Cornwall Council says it won’t close beaches due to sewage pollution unless there’s a severe danger to people’s health. 

The local authority responded after 80 per cent of beaches in Cornwall were given raw sewage alerts after heavy rain at the weekend.

Environmental pressure group Surfers Against Sewage (SAS) reported that 33 Cornish beaches received a “sewage pollution alert” and 21 others triggered a “pollution risk forecast or incident alert”. SAS monitors water quality across 68 beaches in Cornwall.

According to SAS, a pollution alert means “storm sewage has been discharged from a sewer overflow in this location within the past 48 hours”, while a “pollution risk forecast or incident alert” means there is potential for sewage to be in the area.

Beaches on both the south and north coasts of Cornwall were affected, including Looe, Falmouth and Penzance. 

The main contributing factor to polluted beaches is urban run-off, which sees fertilisers, pesticides, oil and untreated human and animal waste all entering waterways, eventually ending up at our beaches. The contaminated water largely remains on the surface and make it dangerous to enter the sea.

According to Surf Today, some experts suggest waiting 72 hours before entering the sea again after it rains. 

Swallowing water that could be contaminated with faecal matter could lead to a number of illnesses. Symptoms to look out for include nausea, vomiting, diarrhoea, cramps, an inflamed stomach and intestines.
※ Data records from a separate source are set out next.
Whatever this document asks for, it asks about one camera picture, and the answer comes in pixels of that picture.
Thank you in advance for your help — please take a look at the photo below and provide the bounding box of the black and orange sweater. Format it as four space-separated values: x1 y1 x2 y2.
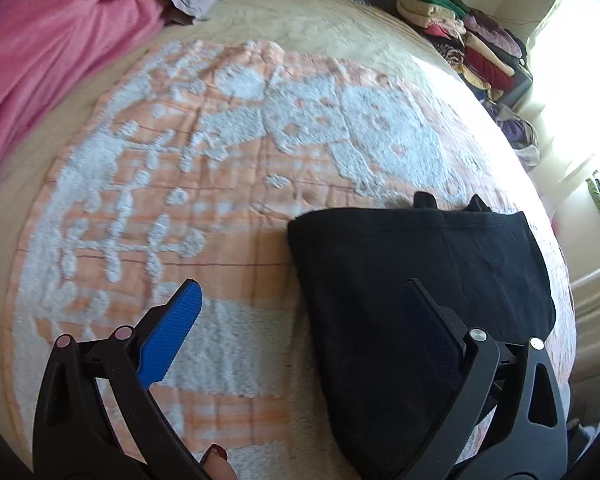
287 192 556 479

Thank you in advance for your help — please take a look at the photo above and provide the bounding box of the floral basket with clothes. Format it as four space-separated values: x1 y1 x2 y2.
482 100 541 172

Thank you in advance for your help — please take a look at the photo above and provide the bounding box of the stack of folded clothes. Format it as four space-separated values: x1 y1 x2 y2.
396 0 533 106

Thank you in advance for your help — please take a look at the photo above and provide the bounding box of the left hand with red nails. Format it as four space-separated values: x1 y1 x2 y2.
200 444 237 480

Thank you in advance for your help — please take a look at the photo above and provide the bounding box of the orange white patterned bedspread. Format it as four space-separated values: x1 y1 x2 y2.
0 0 577 479

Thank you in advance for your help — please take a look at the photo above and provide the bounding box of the white curtain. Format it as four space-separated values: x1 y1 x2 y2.
527 0 600 196

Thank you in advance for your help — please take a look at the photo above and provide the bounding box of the pink blanket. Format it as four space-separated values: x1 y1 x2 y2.
0 0 164 165

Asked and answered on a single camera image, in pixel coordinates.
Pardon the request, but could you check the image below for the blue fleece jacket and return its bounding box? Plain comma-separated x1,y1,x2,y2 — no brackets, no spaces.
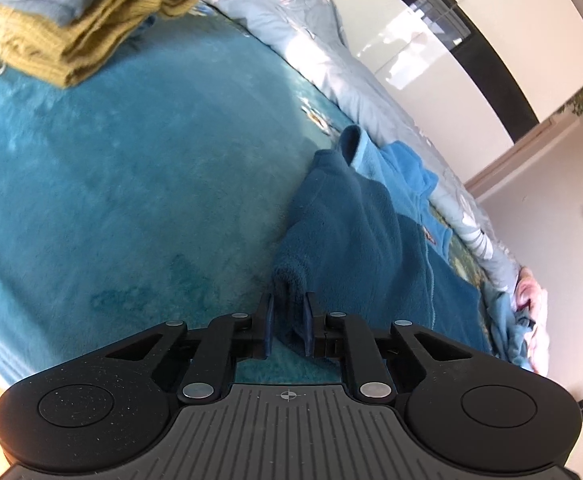
272,125,492,356

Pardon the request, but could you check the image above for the teal floral bed blanket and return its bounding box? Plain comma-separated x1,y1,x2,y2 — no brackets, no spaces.
0,12,349,388

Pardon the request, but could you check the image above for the pink garment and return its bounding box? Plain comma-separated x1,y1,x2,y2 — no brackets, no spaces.
515,266,549,376

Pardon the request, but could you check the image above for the white black glossy wardrobe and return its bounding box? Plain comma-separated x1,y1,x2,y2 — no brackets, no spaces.
303,0,583,149

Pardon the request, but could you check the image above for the mustard knit sweater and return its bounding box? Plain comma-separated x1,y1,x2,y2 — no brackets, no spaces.
0,0,199,88

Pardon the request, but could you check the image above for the light blue floral quilt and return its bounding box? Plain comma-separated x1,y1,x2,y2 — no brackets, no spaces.
203,0,520,296

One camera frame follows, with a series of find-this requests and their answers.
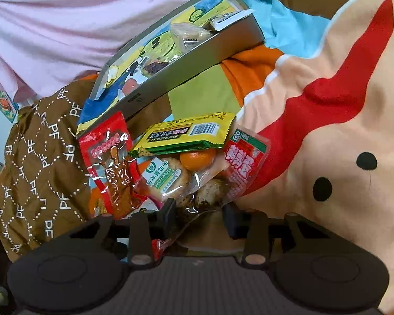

Cornwall Council were asked if it has now reached the point where the council should be closing affected beaches in order to safeguard people’s health from sewage pollution.

A spokesperson replied: “Cornwall Council is alerted to Combined Sewage Overflow (CSO) events by South West Water and of Pollution Risk Forecasts (PRF) and Abnormal Situations (AS) via the Environment Agency. Unless there is a severe danger to health, we would not restrict people’s right to enter the sea.

“When these alerts are received, the council will contact each affected beach’s contact, who will put up a notice at the site to warn beachgoers of the potential issues with the bathing water quality. 

“On beaches with RNLI cover, lifeguards will be made aware of any potential issues with water quality and can advise visitors of the situation.”